22 giugno 2015 10:40

Ultimamente ho pensato molto all’Italia. In parte perché per il prossimo ottobre sono stata invitata a partecipare a due incontri, uno dei quali al festival di Internazionale, a Ferrara. E in parte perché mi sono chiesta cosa direbbero Maria Montessori, don Milani e Loris Malaguzzi vedendo che le loro idee rivoluzionarie sull’istruzione sono state fatte proprie da un governo che considera i ragazzi come capitale umano da dare in pasto all’economia.

Probabilmente sarebbero sconvolti vedendo che quella che oggi in Italia è considerata una “buona scuola” si preoccupa essenzialmente di preparare i ragazzi all’economia, come se non fossero altro che “prelavoratori”. Invocare il loro nome a sostegno di questa profanazione dello sviluppo del bambino è senza dubbio un’astuta mossa di marketing.

Quello che sta succedendo qui, in British Columbia, succede anche in Italia, e forse non dovrebbe sorprendermi. I politici che propongono una “riforma dell’istruzione” seguono in tutto il mondo lo stesso copione:

  • riducono i finanziamenti impedendo agli insegnanti di fare bene il loro lavoro;
  • li criticano perché non riescono a lavorare bene con quelle poche risorse;
  • cercano di convincere i genitori che sono gli insegnanti a impedire il successo dei loro figli;
  • chiedono riforme dei programmi con più scienza e meno arte, più test e meno insegnamento;
  • offrono ai privati ricchi contratti per “personalizzare” l’apprendimento;
  • sono favorevoli all’istituzione di nuove scuole private;
  • insistono nel dire che fanno tutto questo per “risparmiare i soldi dei contribuenti” in un periodo di austerità.

È tutto così ovvio e prevedibile.

Ma nessuno aveva previsto che il tentativo di mettere i genitori contro gli insegnanti potesse fallire.

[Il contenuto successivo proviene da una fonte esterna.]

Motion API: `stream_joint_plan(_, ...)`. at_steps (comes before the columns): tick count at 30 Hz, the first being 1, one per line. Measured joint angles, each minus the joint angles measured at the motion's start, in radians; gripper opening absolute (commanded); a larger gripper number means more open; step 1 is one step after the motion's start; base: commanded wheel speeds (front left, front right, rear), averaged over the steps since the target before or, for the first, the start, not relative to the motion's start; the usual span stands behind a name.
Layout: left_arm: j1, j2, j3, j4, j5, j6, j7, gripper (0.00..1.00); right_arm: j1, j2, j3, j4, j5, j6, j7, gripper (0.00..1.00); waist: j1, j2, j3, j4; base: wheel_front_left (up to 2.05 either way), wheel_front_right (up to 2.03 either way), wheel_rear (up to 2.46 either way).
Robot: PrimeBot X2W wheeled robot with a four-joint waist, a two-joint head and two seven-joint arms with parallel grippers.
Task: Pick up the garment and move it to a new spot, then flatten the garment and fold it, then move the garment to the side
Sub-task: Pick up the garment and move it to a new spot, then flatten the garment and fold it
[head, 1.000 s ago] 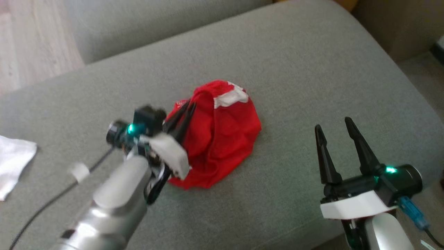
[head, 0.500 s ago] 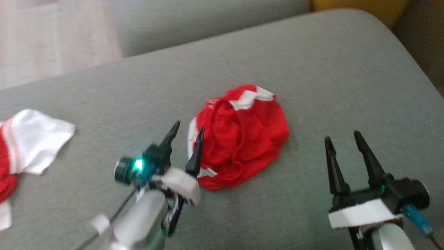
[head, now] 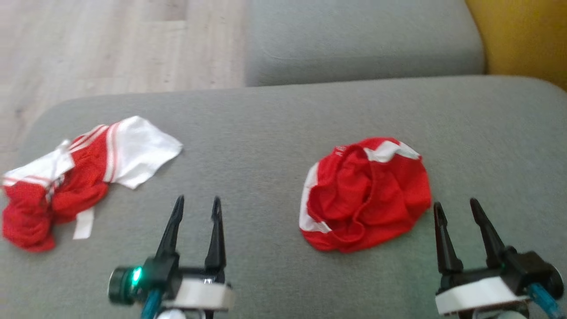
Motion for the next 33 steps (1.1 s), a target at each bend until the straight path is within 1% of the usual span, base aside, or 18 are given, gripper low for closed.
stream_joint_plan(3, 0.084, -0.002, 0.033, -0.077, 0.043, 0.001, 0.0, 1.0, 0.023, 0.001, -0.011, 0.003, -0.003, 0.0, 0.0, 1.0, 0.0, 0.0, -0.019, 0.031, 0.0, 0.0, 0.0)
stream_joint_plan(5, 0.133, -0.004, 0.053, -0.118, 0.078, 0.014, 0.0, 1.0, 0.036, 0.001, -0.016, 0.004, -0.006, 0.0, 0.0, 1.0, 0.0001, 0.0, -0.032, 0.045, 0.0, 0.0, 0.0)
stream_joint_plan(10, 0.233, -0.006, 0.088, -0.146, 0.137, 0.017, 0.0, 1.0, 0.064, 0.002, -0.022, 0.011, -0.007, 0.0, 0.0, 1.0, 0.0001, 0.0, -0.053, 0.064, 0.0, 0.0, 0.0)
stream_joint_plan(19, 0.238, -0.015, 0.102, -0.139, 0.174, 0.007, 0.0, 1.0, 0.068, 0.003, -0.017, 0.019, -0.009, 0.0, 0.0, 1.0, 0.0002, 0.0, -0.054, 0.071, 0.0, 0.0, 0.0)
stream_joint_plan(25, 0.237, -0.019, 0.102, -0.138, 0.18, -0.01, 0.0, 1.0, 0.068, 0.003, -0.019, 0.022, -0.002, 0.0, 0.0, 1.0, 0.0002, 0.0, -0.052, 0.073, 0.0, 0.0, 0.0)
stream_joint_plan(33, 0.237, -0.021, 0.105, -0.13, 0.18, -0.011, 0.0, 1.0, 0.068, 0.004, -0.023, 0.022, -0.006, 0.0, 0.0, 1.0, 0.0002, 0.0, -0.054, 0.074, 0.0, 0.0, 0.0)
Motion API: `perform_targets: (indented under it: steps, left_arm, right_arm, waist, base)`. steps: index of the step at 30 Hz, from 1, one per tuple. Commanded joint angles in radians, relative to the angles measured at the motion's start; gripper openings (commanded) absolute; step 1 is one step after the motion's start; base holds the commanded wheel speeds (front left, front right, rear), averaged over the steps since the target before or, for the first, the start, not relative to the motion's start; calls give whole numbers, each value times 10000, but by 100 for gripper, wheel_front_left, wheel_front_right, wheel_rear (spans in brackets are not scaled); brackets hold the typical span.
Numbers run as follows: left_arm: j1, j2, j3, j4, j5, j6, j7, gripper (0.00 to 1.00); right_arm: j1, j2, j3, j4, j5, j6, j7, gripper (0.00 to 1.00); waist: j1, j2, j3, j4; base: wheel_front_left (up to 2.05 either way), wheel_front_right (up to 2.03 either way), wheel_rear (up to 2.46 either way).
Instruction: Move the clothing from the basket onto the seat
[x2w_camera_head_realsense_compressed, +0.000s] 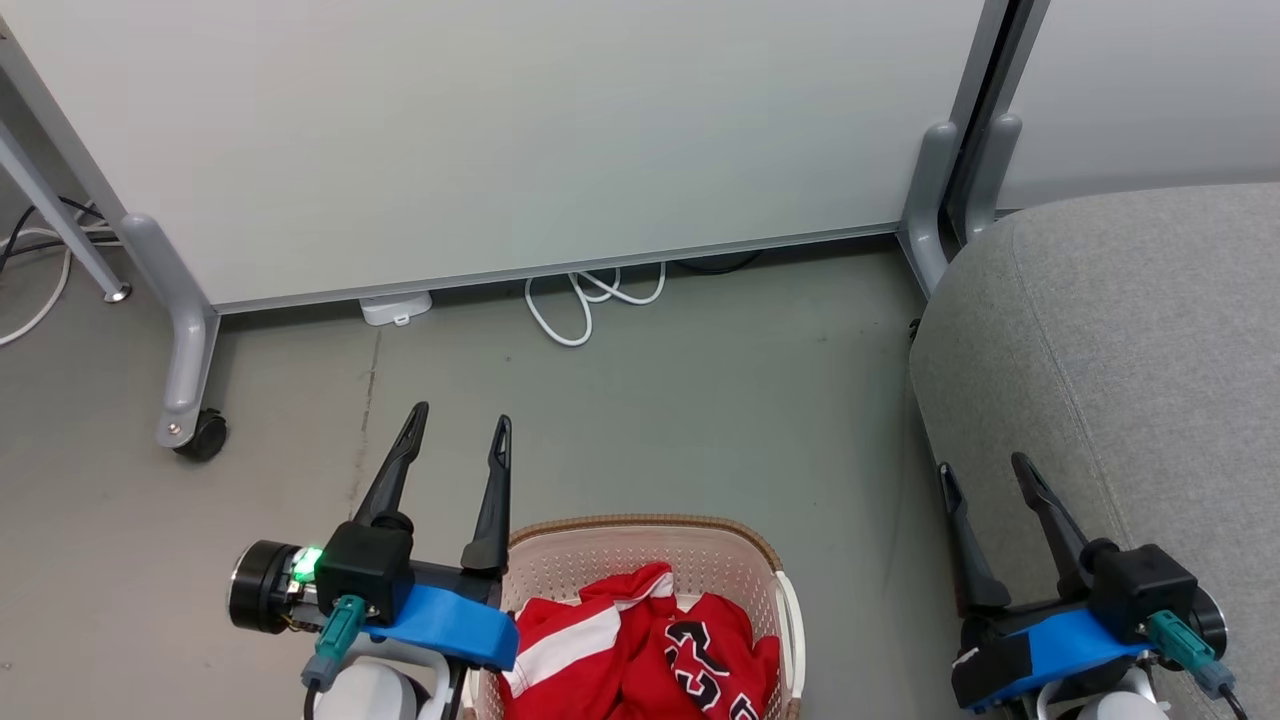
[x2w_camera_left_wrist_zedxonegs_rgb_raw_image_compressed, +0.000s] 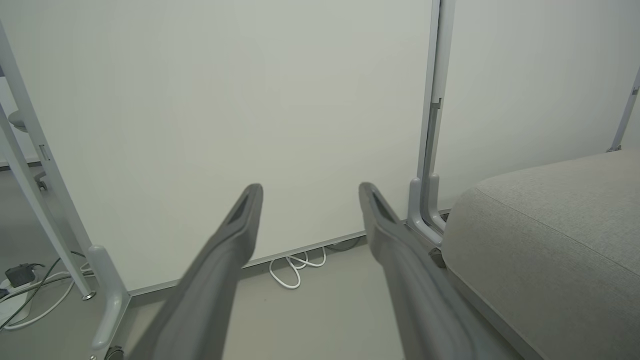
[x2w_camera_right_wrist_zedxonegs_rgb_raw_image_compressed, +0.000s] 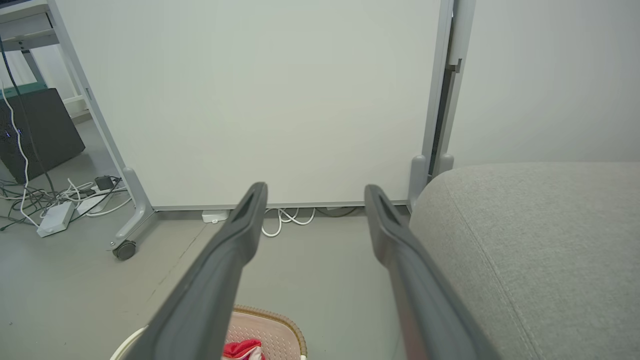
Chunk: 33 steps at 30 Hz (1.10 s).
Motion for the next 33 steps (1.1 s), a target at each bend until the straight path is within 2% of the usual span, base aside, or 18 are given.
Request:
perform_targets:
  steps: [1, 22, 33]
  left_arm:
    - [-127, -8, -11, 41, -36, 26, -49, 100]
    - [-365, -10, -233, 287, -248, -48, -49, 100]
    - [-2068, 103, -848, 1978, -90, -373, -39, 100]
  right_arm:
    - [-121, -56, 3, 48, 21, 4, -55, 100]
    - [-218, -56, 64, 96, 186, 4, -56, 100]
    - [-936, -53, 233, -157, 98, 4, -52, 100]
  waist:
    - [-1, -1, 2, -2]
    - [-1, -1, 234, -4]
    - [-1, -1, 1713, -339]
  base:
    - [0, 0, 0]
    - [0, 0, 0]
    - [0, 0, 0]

Ai riformatori dell’istruzione serve che i genitori pensino che gli insegnanti sono la causa di tutti i problemi della scuola. È la strategia del divide et impera che viene usata con successo in tutti i paesi del mondo dove la riforma dell’istruzione mira a nascondere la privatizzazione delle scuole e i tagli ai finanziamenti.

Ma qui, con grande disappunto dei politici, le famiglie si stanno schierando con gli insegnanti nella lotta contro la disumanizzazione dell’istruzione.

L’anno scorso, durante il nostro sciopero, il governo ha tentato in vari modi di usare la strategia del divide et impera. Ha speso una fortuna in pubblicità palesemente piene di bugie e pagato persone per fare disinformazione sugli insegnanti all’interno dei social media.

Ma non c’è riuscito.

Non si aspettava che durante i picchetti i genitori e i nonni ci aiutassero portandoci cibo e altri generi di conforto. Non si aspettava che le conversazioni online smentissero le bugie, facessero chiarezza e offrissero una visione alternativa di quello che stava succedendo nelle scuole.

E di sicuro non si aspettava che dopo aver parlato con gli insegnanti le famiglie organizzassero manifestazioni di protesta contro i tagli. Non si aspettava che i genitori organizzassero assemblee senza passare attraverso i partiti, che si presentassero davanti al parlamento, che mandassero tonnellate di lettere ai mezzi d’informazione e ai politici e che scrivessero regolarmente sui blog a favore degli insegnanti e contro i tagli.

I nostri politici non avevano previsto che adesso, a un anno di distanza, ci sarebbero state organizzazioni create dai genitori decise a lottare contro quei tagli.

Il peggior incubo per un politico è quando quelli che ha messo gli uni contro gli altri scoprono di avere un obiettivo comune.

Vedendo il conflitto che ha scatenato in Italia la riforma della scuola, il messaggio che vorrei mandare ai genitori è che permettere a un politico di stabilire quello che succede nelle classi è come permettere a una volpe di decidere quello che succede in un pollaio. È un’ottima idea per la volpe, ma pessima per le galline.

Maria Montessori, don Milani e Loris Malaguzzi avevano una visione dello sviluppo del bambino che andava molto oltre l’addestrarlo a essere una rotella nella macchina dell’economia. Non c’è niente di “buono” in un tipo di istruzione che riduce invece di arricchire l’esperienza del mondo di un bambino. Proprio niente di buono.